What is the number of lines in the entries below that include the word "camera"? Provide the number only.

----------------

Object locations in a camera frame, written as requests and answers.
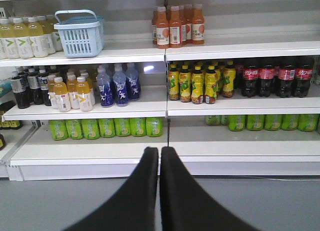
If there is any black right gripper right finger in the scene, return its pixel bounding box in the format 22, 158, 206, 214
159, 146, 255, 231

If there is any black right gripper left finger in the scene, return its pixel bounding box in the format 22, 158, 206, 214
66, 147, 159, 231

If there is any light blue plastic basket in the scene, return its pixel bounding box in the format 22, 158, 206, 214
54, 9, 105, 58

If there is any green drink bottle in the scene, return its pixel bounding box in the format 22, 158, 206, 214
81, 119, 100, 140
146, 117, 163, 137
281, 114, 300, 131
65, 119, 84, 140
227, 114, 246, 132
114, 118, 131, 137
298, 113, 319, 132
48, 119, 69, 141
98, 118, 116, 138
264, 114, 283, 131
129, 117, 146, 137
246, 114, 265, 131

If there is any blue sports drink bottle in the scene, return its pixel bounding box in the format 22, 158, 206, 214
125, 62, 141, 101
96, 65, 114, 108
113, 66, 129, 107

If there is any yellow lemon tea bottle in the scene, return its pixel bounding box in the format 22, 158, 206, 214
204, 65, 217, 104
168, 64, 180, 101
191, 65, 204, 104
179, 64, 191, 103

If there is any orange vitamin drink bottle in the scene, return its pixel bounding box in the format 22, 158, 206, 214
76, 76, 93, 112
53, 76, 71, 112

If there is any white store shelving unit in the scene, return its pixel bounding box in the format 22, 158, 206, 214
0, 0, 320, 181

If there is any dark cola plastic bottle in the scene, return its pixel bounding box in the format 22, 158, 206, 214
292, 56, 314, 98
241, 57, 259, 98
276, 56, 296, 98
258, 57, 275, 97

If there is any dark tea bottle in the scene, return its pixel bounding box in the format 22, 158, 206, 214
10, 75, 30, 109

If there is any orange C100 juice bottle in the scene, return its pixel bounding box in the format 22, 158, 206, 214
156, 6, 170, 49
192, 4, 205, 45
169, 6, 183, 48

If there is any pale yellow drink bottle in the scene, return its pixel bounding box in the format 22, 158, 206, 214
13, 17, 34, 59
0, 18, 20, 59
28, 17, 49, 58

----------------

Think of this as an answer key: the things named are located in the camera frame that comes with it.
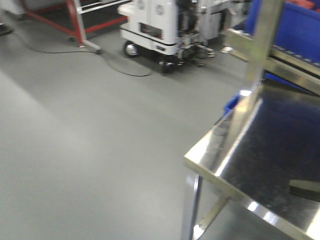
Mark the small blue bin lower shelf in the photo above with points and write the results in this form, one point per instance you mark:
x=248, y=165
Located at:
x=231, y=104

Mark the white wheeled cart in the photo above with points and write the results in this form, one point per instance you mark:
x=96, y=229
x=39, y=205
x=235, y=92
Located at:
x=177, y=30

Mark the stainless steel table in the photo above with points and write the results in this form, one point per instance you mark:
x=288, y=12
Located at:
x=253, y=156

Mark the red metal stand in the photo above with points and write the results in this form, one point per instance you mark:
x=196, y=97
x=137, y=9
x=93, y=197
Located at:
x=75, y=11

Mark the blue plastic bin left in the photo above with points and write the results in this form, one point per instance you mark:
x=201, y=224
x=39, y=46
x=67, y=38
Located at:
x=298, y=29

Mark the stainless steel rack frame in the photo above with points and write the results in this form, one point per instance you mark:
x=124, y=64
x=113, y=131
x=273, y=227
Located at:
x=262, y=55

----------------

▶ [Answer to the problem]
2